Hayden Waller, 12, was among four boys on a school excursion who had tried to climb up to a viewing platform near Mallnitz in southern Austria when one of them slipped. As he tried to help his friend, Hayden lost his footing, fell 30 feet and broke his neck. He died instantly.
Hayden's mother, Haley, spoke of the family's devastation at the loss of their "adventurous little boy". "Everyone loved him," she said. "He was the most loveable, likeable child you have ever come across and we are absolutely devastated."
Hayden had been on a skiing trip with fellow pupils from The Howard School in Gillingham, Kent. The local authorities said the four boys had set off on an unsupervised trek on Monday afternoon. As they hiked the short distance up the mountain from their hotel to the viewpoint, they decided to take a short cut across steep open ground.
On the way, Hayden saw his friend lose his footing and slide down. He tried to reach him but fell himself, hitting his head on rocks, police said.

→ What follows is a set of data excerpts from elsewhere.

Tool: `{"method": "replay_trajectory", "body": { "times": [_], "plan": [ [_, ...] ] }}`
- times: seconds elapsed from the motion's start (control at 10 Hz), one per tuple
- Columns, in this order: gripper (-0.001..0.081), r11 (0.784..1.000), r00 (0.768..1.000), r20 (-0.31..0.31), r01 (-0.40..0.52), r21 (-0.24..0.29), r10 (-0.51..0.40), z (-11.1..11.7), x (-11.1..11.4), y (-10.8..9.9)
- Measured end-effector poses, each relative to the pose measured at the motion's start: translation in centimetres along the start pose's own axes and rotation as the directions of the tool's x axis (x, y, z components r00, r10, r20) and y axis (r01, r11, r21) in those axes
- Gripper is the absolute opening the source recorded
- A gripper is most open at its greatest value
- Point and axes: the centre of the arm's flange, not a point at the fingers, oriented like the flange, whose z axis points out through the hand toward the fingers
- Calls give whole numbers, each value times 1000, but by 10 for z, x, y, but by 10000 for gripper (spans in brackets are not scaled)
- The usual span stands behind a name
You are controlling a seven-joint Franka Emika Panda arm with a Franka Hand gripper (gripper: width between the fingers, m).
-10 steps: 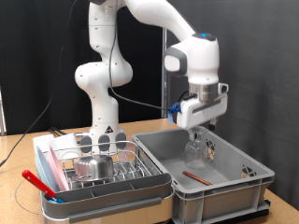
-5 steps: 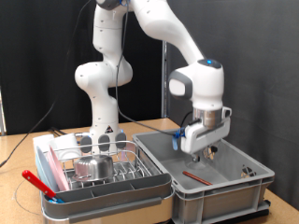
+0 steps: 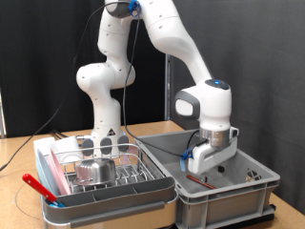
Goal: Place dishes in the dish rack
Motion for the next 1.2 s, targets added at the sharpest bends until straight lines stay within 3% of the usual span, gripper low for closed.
{"method": "replay_trajectory", "body": {
  "times": [0.7, 1.2],
  "plan": [
    [806, 1000, 1000, -18, 4, 21, -4, 47, -3, 2],
    [806, 1000, 1000, -23, -1, 27, 2, 54, -5, 2]
  ]
}}
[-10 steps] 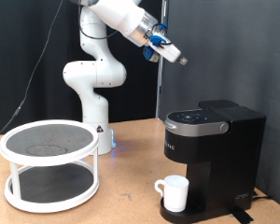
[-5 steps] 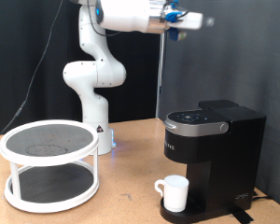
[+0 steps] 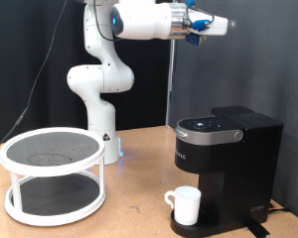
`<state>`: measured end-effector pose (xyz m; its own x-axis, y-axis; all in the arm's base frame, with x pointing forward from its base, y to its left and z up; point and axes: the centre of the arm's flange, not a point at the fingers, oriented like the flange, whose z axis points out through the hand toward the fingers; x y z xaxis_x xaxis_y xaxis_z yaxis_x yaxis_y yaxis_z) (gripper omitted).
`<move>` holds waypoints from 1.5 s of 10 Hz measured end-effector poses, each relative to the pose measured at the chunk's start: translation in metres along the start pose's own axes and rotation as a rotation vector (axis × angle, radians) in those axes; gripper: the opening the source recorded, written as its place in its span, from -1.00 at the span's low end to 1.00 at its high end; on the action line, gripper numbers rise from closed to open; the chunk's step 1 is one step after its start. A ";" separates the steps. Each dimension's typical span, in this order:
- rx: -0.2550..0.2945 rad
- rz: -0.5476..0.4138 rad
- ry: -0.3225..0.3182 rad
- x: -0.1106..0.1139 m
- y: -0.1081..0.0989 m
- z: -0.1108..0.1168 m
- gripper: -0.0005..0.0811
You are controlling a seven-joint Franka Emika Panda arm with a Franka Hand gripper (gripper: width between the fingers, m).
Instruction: Make a cup of coffee with the keurig machine
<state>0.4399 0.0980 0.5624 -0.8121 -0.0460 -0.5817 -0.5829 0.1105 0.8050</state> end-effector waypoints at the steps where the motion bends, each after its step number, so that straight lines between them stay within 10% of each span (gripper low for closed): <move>1: 0.039 0.021 0.130 0.008 0.002 0.001 0.81; 3: 0.130 -0.007 0.328 0.015 0.006 -0.002 0.81; 4: 0.108 -0.001 0.295 0.014 0.005 -0.001 0.81; 9: 0.486 0.002 0.709 0.043 -0.021 -0.011 0.81; 12: 0.559 -0.011 0.794 0.045 -0.023 -0.013 0.81; 15: 0.834 -0.011 0.959 0.018 -0.016 0.000 0.81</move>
<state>0.4342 0.0952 0.5392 -0.7046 -0.7095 0.0109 -0.6790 0.6785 0.2804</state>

A local police spokesman Herbert Rud said: "There were four boys aged between 12 and 14 who tried to reach a hut from which you have a very good view of the area. Unfortunately they did not use the path, but went across the open area, and they found that the ground got steeper and steeper and stonier and stonier. They had not quite reached the hut when they decided to go back down, but two of them fell. One was killed and the other slightly injured.
"It happened during the late afternoon at a time when the youngsters can enjoy themselves, by going shopping, for example, but the boys decided to go up to the hut."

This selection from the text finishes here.